Coping with Low Oxygen Levels

Nutrients are brought to the Gulf of California by runoff, causing phytoplankton to thrive near the sea surface. The phytoplankton add oxygen to the surface layers as does the exchange between the ocean and the atmosphere. This makes the surface waters relatively oxygen-rich. When phytoplankton die, they sink down from the surface layers. Zooplankton and larger animals produce fecal material, and also sink from the surface when they die. This dead material sinking through the water column is called marine snow (and it really looks like snow falling through the sky). As the marine snow sinks, it is consumed by bacteria. The bacteria use oxygen to break down the marine snow, causing this deeper water to be depleted of oxygen.

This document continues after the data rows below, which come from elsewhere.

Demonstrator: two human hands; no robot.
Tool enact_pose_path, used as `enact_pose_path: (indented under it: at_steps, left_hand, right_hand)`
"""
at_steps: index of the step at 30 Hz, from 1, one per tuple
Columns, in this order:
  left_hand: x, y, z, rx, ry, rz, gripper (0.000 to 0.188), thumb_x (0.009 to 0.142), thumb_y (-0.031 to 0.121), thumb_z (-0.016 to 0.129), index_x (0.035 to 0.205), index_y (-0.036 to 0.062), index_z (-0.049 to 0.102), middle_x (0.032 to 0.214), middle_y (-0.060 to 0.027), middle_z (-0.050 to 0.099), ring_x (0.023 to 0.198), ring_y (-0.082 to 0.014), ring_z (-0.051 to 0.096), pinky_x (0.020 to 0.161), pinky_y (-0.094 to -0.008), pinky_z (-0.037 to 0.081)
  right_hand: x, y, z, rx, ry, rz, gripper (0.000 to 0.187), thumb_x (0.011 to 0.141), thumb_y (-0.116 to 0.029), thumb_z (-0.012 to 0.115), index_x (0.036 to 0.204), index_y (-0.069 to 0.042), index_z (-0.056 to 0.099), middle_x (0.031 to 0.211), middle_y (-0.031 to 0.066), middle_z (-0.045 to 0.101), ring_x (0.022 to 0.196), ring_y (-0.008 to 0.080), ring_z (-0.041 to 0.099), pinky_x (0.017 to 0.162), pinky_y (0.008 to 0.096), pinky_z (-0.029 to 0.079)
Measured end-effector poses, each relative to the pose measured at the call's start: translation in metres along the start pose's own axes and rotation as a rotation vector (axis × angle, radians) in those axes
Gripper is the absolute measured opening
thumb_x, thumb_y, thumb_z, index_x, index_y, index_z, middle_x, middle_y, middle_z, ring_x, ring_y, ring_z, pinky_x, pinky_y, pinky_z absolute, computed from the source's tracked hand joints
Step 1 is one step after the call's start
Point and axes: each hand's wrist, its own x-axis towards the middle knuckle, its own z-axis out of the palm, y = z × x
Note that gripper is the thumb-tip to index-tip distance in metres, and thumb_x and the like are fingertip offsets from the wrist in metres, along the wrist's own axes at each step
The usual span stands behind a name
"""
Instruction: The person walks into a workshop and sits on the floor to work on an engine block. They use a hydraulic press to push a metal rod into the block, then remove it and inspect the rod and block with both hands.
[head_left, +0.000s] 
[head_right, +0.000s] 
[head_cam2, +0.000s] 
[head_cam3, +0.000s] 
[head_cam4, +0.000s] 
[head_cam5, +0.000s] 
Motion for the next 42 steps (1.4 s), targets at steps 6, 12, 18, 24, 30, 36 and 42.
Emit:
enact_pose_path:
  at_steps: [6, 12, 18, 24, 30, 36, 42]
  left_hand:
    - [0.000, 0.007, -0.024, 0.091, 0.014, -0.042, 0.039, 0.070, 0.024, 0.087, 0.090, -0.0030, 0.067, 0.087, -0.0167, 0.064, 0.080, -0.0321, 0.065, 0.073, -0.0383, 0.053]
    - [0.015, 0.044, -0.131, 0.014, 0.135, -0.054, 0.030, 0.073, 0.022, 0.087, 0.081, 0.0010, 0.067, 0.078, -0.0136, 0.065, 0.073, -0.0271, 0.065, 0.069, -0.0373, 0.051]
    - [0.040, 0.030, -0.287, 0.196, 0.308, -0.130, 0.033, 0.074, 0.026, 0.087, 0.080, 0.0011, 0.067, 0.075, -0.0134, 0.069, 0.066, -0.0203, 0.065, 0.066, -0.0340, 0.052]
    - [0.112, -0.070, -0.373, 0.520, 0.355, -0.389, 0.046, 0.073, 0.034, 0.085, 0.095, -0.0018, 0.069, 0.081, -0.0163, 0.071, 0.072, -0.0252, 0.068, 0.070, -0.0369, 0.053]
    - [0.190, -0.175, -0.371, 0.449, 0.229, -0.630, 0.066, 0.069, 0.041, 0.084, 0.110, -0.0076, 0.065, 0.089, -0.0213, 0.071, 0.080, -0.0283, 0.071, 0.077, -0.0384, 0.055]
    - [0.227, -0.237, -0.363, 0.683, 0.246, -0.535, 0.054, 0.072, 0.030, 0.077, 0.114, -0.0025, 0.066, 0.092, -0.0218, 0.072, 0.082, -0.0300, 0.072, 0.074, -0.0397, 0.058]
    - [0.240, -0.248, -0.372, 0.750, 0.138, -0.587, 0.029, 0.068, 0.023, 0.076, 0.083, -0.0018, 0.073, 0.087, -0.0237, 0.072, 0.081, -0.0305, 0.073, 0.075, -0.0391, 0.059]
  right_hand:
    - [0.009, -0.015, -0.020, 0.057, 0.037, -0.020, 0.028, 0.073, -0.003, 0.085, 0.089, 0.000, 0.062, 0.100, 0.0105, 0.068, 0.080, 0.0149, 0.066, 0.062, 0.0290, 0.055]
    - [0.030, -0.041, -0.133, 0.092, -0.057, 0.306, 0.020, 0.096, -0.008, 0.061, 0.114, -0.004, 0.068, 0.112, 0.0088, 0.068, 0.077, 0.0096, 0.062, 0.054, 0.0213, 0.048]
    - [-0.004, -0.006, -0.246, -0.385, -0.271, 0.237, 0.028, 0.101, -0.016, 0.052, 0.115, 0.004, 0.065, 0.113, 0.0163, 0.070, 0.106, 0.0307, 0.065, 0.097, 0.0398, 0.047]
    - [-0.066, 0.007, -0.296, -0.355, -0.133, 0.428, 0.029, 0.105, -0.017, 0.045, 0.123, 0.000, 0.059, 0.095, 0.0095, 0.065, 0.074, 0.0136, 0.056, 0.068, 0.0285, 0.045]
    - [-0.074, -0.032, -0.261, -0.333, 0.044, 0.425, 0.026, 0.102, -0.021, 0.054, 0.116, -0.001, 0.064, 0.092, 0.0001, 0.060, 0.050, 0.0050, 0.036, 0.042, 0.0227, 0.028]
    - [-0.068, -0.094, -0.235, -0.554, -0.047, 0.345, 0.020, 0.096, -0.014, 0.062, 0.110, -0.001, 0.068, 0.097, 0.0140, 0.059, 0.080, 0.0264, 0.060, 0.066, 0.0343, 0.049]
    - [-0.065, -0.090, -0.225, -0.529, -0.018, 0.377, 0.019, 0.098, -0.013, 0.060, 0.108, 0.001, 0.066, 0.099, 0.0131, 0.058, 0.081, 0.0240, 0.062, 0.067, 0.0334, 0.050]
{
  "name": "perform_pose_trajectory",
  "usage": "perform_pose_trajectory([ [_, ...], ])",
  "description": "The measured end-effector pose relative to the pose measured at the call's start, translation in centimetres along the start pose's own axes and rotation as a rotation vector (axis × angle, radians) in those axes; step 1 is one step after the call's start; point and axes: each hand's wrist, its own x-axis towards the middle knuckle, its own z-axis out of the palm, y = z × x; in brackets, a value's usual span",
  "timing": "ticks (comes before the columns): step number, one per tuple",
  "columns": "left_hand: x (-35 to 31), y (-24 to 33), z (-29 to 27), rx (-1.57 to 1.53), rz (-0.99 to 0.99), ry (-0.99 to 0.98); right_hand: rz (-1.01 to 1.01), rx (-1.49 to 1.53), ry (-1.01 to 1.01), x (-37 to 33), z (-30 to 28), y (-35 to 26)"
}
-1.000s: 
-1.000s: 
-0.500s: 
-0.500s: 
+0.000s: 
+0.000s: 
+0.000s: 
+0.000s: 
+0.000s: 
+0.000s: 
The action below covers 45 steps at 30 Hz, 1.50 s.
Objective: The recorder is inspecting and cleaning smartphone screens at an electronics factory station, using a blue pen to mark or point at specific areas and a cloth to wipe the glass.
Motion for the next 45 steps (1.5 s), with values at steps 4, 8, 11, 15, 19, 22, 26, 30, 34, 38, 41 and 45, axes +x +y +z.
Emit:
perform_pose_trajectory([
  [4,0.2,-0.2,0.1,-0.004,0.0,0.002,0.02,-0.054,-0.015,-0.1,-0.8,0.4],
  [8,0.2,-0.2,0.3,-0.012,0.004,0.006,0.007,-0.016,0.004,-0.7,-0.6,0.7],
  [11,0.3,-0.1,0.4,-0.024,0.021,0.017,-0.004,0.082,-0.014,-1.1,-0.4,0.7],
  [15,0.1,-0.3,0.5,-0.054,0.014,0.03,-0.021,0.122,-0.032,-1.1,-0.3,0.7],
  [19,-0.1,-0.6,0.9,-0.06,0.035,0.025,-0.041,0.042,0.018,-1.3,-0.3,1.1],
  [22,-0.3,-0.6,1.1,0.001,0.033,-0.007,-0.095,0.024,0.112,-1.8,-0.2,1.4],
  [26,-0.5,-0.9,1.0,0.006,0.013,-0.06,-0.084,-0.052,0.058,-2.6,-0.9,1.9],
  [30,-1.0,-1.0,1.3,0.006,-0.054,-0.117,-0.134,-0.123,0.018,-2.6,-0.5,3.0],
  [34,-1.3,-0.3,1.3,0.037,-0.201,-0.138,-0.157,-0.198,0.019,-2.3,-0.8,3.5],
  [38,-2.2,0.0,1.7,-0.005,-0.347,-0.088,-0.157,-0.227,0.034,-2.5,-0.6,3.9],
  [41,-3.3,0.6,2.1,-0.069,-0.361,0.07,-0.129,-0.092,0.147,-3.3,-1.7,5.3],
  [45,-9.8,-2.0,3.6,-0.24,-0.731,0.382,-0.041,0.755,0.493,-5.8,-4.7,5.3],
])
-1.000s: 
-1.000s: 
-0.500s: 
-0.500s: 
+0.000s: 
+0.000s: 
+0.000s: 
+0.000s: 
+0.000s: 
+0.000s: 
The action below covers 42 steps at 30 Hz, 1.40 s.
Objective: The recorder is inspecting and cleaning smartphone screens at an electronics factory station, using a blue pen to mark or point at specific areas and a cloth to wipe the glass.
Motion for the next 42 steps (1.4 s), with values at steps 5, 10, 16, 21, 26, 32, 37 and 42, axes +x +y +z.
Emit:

Deeper in the water column, much of this microbial breakdown has already happened, so the oxygen levels rise again where there is less consumption of particles and therefore, less consumption of oxygen. The oxygen minimum zone (OMZ) is this layer where the oxygen levels are lower than in waters above or below.

As the ocean warms, OMZs are expanding. (Read more about why OMZs are expanding here. It is important to understand how animals that live in the OMZ will be affected by the expansion. More importantly, what will be the effect on animals that would not be able to survive in an oxygen-poor environment? By comparing the midwater and the OMZ over the last 25 years in Monterey Bay with that in the Gulf, we can make predictions about how communities will respond to lower oxygen levels.

The OMZ in the Gulf extends from 100 meters to 1,000 meters below the sea surface. Because the Gulf is a narrow marginal sea and the waters are warm, there is less mixing of oxygen-rich surface waters to deep waters below, contributing to the wide OMZ we see here. It is a good system to study to make predictions about the future of ecosystems in other parts of the world, where OMZs are just starting to expand.

Using both the mini ROV and ROV Doc Ricketts, we can document the presence/ absence of animals and their depth ranges at different oxygen levels. We can also collect them and measure their respiration rates in the lab. Kim Reisenbichler has built a system to do just that. Data collected from this system over the course of the expedition will help ecologists understand how animals cope with changes in oxygen concentrations in their ecosystem.